### [WHAT THE TASK ASKS]
What lines of the data hold the string "pixels"? Pull each one out.

### [INFORMATION]
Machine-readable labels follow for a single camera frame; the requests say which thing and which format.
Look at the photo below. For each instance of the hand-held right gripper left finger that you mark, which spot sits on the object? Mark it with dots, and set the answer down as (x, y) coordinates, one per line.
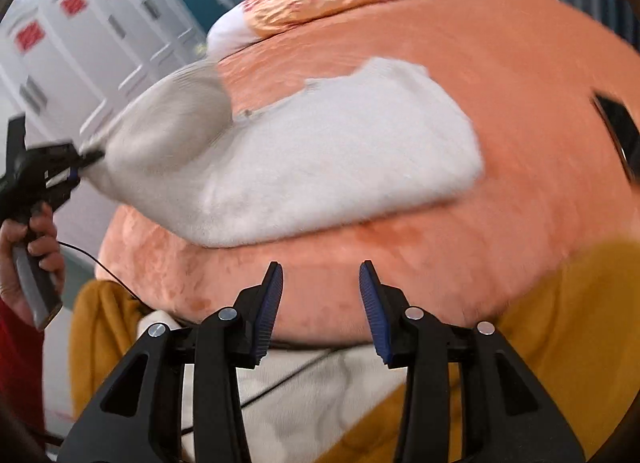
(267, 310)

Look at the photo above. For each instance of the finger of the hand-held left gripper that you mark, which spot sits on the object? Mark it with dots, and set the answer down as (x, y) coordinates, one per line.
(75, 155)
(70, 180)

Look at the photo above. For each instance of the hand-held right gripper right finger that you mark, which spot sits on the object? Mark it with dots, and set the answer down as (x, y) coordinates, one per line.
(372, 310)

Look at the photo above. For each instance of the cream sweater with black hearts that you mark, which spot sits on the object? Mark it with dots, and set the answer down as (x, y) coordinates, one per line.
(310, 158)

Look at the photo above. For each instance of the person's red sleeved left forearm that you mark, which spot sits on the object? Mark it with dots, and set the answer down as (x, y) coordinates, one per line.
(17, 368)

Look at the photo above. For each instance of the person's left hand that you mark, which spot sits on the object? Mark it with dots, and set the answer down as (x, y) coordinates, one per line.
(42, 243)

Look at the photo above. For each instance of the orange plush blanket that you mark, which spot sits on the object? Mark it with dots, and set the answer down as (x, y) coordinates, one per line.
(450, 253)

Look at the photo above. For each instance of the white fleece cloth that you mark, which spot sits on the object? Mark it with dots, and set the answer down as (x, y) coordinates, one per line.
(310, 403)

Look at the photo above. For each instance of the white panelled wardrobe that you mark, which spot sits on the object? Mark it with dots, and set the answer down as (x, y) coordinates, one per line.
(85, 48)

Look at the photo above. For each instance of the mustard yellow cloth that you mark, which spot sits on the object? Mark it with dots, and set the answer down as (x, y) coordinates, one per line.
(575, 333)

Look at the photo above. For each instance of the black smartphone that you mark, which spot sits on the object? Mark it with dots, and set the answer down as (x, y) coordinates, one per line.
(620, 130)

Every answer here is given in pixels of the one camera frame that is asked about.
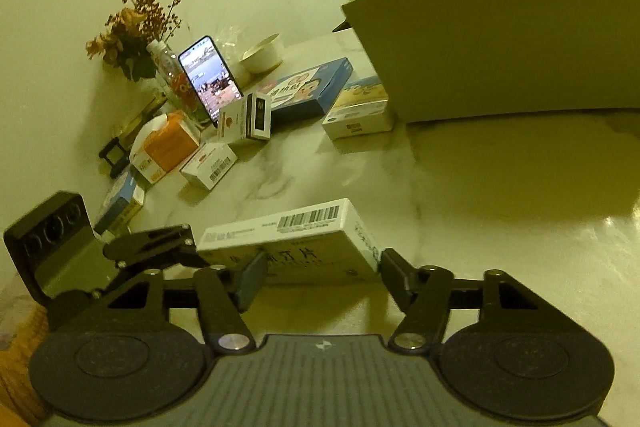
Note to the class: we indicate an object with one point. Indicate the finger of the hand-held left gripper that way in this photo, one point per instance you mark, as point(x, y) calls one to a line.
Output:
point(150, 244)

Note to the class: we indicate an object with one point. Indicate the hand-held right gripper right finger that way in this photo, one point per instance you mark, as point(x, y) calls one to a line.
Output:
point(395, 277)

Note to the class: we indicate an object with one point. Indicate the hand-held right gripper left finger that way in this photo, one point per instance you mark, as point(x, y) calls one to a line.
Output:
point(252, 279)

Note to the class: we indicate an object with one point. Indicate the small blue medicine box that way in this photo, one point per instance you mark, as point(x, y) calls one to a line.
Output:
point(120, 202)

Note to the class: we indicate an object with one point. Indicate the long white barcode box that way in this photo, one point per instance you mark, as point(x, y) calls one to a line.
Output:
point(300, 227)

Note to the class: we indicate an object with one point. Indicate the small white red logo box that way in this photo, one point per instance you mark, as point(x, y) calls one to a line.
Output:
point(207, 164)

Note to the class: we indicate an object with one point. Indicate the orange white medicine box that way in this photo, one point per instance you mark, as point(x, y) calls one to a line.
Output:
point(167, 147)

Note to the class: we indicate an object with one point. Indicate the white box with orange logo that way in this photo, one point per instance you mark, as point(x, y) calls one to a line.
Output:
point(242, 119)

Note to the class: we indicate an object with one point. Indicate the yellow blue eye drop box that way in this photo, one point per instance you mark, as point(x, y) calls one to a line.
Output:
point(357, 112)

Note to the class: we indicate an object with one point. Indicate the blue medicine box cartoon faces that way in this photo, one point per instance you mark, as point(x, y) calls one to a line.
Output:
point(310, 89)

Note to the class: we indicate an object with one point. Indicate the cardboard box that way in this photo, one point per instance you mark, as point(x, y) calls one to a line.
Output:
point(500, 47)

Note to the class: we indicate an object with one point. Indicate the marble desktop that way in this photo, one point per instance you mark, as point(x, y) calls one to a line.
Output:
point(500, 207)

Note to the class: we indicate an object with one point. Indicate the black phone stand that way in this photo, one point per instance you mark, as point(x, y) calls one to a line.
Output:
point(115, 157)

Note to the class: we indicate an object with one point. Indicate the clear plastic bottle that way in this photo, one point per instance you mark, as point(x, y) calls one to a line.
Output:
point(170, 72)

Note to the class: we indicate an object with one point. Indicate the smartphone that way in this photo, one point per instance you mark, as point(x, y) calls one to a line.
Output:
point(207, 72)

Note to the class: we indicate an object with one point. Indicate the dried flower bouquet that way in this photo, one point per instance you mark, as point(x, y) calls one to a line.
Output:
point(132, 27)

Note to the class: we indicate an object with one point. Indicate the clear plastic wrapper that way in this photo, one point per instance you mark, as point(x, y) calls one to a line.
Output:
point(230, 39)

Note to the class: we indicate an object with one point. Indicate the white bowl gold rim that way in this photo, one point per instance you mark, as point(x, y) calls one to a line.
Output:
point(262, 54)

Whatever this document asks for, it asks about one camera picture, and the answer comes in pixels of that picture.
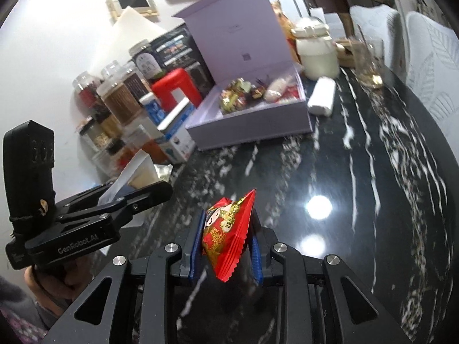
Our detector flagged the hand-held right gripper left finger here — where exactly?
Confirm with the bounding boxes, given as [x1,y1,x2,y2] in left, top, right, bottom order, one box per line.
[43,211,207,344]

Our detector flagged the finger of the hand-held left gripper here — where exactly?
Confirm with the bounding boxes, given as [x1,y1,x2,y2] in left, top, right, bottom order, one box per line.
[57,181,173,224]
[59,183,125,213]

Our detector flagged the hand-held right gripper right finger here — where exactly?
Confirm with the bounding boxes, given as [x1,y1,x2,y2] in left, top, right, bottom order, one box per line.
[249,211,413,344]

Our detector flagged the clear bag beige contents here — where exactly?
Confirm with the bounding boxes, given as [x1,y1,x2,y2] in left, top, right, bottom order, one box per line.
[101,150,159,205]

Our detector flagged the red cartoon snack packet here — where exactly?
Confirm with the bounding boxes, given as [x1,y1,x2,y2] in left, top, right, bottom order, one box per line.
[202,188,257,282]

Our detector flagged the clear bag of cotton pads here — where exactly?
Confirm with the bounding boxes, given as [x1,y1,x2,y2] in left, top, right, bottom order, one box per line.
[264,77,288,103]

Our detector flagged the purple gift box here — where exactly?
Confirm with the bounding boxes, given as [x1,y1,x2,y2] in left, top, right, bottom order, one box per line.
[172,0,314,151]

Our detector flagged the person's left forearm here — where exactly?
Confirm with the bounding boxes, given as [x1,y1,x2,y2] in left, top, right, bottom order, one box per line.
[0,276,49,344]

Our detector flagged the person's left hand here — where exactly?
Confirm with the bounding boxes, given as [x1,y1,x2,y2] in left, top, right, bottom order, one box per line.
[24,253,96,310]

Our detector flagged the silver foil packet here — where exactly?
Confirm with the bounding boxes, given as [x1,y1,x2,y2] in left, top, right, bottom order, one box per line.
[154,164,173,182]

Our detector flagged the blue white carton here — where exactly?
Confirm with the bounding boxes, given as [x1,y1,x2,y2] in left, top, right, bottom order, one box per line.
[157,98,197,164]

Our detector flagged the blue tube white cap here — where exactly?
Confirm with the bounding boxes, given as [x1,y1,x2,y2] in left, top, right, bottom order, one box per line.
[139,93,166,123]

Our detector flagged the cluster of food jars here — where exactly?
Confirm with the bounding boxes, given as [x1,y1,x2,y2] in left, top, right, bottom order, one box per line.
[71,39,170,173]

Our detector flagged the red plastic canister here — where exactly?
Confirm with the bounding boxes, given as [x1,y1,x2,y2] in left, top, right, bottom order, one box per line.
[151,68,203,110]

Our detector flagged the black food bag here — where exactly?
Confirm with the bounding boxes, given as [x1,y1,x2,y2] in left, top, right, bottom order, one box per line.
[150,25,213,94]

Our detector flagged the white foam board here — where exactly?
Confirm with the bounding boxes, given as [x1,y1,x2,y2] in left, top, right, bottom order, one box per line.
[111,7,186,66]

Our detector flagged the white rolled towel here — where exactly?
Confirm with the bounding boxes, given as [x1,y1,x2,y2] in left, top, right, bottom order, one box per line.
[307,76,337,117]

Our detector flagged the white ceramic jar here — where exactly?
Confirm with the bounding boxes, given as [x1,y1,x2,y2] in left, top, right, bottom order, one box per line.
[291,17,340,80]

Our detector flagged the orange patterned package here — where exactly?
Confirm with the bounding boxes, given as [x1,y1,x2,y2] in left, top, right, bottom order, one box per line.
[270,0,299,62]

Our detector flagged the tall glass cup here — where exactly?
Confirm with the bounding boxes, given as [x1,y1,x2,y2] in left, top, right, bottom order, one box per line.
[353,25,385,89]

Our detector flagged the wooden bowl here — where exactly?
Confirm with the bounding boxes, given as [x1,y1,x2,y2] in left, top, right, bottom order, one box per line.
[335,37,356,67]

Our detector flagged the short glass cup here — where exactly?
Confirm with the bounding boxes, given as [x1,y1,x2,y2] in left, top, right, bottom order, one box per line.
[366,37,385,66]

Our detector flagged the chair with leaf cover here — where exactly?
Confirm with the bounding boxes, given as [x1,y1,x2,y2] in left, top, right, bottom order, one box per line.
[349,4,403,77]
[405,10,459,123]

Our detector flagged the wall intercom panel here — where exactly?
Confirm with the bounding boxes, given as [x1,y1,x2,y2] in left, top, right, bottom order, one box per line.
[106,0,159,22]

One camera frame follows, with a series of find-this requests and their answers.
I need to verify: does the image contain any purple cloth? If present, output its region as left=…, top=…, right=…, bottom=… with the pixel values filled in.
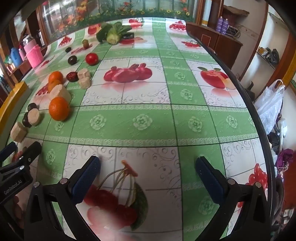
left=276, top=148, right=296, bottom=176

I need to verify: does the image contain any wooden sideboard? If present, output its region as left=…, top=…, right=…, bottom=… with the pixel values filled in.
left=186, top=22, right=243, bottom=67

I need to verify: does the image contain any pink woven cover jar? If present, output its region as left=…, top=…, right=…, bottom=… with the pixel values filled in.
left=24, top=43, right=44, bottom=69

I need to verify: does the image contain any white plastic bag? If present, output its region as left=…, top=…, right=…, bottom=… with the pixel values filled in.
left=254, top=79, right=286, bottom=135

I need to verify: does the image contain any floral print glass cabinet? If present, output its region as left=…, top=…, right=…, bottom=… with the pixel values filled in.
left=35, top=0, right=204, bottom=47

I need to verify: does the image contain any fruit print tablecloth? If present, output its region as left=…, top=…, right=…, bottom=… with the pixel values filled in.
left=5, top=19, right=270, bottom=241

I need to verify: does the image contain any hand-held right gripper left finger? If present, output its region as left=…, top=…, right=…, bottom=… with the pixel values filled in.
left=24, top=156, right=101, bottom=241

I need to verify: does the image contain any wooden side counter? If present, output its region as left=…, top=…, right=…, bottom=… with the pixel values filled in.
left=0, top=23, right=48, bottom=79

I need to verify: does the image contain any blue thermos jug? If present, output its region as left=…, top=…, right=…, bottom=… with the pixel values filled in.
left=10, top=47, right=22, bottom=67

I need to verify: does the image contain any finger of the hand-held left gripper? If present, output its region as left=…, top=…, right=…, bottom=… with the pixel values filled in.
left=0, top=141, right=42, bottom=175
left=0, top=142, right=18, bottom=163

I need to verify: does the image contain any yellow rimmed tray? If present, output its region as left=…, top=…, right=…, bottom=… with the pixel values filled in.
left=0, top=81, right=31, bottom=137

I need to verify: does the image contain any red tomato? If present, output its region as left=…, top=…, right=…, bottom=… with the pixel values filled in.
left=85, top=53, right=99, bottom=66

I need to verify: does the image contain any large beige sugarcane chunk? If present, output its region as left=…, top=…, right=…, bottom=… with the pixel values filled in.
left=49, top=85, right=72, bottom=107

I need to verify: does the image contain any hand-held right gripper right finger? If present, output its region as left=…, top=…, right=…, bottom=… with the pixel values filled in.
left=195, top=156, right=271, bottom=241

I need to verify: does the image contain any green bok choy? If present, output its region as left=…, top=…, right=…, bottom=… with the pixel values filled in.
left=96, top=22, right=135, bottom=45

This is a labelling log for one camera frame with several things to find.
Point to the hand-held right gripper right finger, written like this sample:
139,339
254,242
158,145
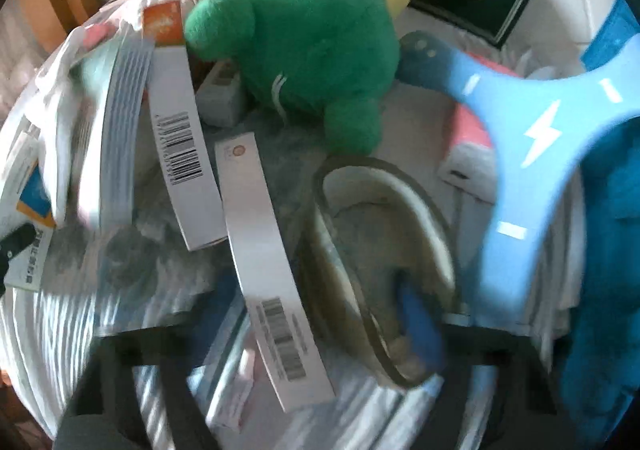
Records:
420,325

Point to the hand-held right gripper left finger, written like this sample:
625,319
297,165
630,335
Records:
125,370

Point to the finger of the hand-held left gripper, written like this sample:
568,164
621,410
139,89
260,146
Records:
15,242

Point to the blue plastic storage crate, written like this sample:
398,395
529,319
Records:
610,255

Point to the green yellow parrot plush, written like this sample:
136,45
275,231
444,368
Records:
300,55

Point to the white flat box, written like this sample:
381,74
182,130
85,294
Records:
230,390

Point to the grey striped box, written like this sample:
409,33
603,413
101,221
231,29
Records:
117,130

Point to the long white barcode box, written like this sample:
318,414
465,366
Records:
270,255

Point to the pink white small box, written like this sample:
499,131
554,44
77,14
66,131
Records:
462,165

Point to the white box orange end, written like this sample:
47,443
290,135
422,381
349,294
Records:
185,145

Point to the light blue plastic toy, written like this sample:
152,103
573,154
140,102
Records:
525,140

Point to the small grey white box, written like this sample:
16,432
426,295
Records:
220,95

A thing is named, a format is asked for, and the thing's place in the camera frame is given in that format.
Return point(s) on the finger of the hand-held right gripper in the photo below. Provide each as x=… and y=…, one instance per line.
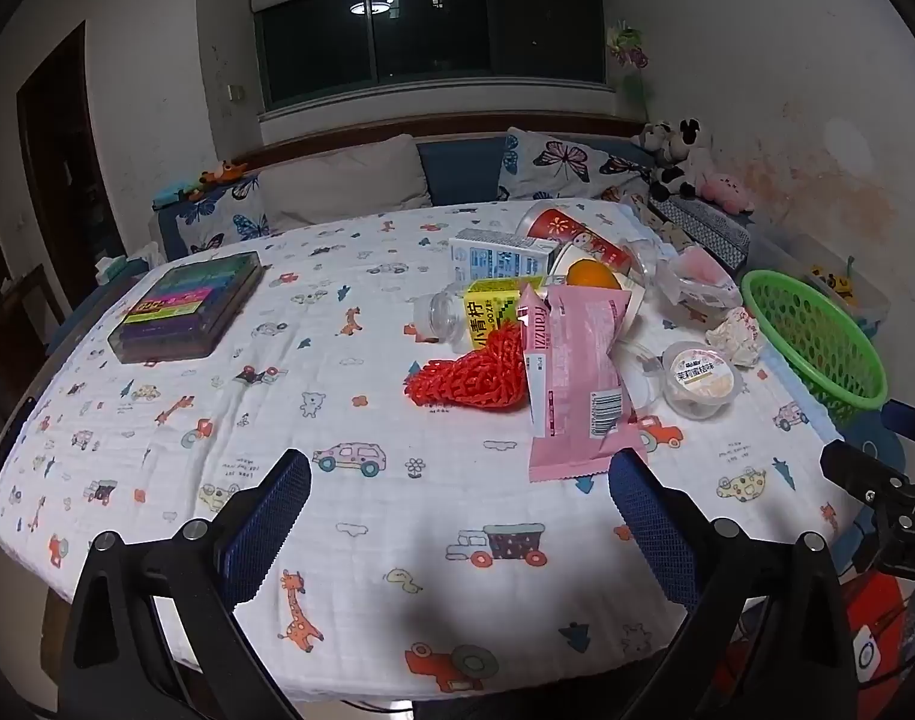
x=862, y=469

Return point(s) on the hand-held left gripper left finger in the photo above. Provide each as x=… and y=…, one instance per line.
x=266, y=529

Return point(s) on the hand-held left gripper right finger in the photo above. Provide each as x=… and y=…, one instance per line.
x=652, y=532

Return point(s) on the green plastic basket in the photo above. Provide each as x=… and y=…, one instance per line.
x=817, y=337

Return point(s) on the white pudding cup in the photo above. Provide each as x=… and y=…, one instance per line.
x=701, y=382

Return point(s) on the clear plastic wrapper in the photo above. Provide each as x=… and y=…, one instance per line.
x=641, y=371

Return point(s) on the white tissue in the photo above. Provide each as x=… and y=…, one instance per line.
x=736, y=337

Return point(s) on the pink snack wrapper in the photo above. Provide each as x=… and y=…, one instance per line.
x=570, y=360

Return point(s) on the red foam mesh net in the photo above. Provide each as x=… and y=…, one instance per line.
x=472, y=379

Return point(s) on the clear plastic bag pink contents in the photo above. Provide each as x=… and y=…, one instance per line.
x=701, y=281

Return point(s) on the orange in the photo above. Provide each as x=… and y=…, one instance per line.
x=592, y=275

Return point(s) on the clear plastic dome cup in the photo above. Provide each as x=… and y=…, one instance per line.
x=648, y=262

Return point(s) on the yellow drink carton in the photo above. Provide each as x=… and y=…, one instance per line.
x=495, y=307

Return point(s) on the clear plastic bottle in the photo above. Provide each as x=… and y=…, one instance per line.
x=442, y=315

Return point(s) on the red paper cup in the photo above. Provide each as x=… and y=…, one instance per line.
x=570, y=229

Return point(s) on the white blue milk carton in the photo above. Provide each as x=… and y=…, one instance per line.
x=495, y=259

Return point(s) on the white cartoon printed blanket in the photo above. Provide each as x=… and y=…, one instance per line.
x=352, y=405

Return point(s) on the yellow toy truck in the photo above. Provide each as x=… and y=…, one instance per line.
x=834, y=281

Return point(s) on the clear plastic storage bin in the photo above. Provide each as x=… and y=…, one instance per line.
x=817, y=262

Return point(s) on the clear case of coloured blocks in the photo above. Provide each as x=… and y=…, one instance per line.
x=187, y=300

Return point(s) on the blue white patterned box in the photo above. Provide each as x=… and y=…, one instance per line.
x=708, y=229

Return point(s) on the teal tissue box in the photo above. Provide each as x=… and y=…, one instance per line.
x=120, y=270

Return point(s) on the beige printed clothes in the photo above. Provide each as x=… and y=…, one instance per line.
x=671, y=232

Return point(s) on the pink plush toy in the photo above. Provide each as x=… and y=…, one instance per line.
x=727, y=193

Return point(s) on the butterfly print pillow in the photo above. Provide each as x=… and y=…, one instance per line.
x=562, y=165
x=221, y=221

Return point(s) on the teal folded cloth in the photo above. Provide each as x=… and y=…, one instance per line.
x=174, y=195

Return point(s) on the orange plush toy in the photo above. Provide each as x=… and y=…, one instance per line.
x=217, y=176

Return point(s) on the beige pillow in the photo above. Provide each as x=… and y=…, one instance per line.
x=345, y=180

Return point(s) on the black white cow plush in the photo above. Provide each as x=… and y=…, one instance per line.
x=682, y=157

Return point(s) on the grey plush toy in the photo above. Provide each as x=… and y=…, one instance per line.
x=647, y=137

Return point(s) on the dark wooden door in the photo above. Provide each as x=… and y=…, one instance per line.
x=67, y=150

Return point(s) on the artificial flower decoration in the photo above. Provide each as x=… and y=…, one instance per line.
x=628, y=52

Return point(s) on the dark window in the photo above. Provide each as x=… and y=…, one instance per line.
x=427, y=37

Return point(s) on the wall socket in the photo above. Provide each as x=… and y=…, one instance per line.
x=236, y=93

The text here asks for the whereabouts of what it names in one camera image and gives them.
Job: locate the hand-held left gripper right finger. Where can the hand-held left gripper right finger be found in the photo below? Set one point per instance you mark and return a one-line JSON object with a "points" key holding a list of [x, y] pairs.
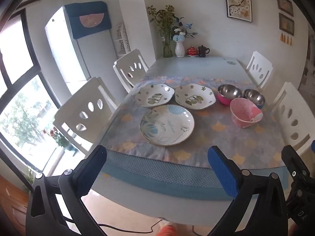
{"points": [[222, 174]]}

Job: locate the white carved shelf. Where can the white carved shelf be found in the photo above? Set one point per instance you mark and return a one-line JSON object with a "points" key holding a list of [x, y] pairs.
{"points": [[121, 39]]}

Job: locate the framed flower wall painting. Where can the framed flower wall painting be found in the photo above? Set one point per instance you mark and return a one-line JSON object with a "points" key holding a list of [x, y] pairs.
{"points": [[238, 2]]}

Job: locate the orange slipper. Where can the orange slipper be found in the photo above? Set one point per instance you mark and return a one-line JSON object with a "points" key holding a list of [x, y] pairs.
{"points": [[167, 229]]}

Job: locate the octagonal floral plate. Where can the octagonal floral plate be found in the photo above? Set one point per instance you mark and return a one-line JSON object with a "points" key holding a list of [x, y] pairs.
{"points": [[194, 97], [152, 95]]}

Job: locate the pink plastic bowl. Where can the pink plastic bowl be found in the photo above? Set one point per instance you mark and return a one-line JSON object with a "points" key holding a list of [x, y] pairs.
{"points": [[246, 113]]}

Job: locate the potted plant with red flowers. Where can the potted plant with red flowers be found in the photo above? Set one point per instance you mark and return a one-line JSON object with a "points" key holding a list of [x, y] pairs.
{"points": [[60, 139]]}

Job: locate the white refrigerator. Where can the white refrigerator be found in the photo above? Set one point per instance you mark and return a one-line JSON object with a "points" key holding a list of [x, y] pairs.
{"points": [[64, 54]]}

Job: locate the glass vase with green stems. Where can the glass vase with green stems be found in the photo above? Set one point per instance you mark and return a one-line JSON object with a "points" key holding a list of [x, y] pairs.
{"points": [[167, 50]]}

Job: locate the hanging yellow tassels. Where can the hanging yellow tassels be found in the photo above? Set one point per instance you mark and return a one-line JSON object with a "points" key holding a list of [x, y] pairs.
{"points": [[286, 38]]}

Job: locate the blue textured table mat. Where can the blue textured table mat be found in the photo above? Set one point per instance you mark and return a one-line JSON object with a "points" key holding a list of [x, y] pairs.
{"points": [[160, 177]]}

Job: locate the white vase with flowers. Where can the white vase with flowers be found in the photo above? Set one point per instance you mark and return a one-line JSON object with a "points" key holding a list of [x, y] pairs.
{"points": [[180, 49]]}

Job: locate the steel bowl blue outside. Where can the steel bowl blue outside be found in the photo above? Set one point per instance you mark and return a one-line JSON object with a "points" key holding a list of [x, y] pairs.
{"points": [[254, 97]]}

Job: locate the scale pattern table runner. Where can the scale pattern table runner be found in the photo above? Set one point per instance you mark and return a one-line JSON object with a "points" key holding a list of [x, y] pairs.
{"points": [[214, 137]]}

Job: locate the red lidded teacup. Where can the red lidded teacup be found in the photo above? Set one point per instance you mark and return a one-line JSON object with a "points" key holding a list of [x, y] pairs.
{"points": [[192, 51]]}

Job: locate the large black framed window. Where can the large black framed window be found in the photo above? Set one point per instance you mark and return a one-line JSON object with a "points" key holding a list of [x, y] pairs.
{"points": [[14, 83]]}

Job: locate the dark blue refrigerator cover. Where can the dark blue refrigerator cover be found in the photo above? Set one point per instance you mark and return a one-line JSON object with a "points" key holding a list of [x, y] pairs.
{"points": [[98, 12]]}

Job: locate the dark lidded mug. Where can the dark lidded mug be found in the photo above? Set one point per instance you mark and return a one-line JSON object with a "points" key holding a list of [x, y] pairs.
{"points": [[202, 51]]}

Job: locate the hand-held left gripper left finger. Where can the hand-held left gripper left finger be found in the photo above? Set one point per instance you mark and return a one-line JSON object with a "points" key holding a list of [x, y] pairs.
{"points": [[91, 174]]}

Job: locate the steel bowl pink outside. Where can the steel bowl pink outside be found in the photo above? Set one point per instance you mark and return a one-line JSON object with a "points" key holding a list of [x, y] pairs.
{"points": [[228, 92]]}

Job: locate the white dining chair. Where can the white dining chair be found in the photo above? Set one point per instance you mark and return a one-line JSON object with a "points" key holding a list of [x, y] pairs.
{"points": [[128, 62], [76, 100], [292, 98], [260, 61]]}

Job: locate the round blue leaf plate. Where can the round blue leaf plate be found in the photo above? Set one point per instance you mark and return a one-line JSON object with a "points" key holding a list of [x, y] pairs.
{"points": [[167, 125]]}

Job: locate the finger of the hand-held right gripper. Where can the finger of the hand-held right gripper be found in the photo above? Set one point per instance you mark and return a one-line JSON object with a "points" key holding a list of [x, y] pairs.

### [REPLY]
Every answer here is given in pixels of the one camera frame that is asked about.
Whatever this document asks for, it asks about one camera picture, and the answer comes in pixels of that picture.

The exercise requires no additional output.